Feed Checking

Dave is getting closer… He’s released a new service for people who want to be sure their feeds are in good shape.

I say getting closer because it’s a step in the right direction. It’s aimed toward people who want to make sure the feeds they have online are valid. That’s a good thing.

I went a step further. The software used to publish this site attempts to validate the feeds produced at publish time. Meaning, I create an entry, the feeds are produced, and then they are checked for validity. If I screw up and write some invalid markup, I know it right away, before the feeds ever get published.

Here’s an example: Let’s say I accidentally paste in some HTML and end up with an extraneous </a> in my text. When I render out my pages, I’d see an error like this: line 37, column 149: XML Parsing error: <unknown>:37:149: mismatched tag.

Now, here’s the interesting part. The feedvalidator doesn’t see any problems with the RSS 2.0 feed, it reports ‘No errors or warnings’ for it, but the Atom feed is the one that returns the error. Since I screwed up and created invalid markup, I’d expect an error. You can make your own call here as to whether having an unmatched </a> is screwed up or not. (Add stuff about XML, strictness, etc. if you wish.)

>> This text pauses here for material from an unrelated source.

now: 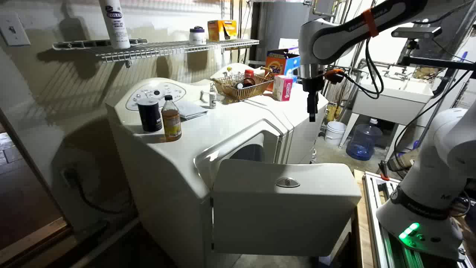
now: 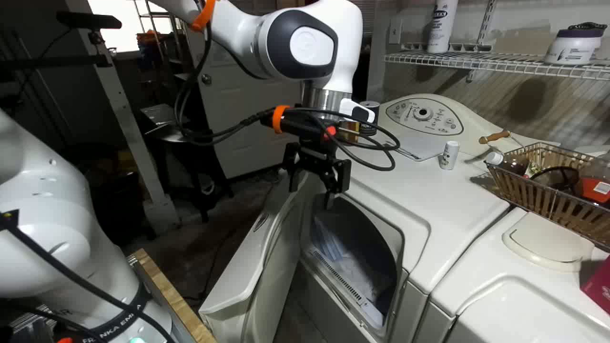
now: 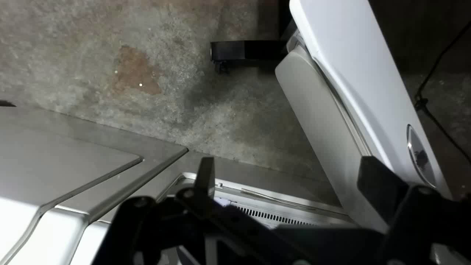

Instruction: Move the juice bottle on the laundry machine to the left

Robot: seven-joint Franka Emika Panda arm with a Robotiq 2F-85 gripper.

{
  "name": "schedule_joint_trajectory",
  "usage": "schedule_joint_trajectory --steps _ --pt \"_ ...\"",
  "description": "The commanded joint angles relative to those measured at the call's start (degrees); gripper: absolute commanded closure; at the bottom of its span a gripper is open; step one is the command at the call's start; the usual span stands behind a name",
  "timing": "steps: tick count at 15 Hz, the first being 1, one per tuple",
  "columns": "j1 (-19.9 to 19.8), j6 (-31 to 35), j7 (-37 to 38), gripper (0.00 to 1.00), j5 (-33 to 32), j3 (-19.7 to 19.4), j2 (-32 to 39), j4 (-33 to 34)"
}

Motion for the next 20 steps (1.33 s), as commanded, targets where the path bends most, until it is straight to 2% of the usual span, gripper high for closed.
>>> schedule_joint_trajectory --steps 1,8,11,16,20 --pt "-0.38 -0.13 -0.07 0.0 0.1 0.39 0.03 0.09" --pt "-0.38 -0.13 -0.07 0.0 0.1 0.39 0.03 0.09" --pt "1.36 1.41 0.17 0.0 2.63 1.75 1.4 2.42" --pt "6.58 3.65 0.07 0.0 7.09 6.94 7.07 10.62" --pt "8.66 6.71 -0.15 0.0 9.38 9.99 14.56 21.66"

Oh, we also run the HTML output through Tidy to check for well-formedness, and lo and behold that stray </a> is reported by Tidy as: line 117 column 148 - Error: unexpected </a> in <p>.

Now all this does not mean that errors won’t slip through the cracks every now and then, but it makes it that much harder to let them slip through. Since we’re calling existing applications and libraries, the whole process of adding in these checks took very little time. The majority of time was spent installing the software and figuring out how it worked. There’s also less than a dozen lines of code to actually do the checks and report the errors. I know that this can’t be built into all publishing system quite so easily, but it is getting easier to do these sorts of things everyday.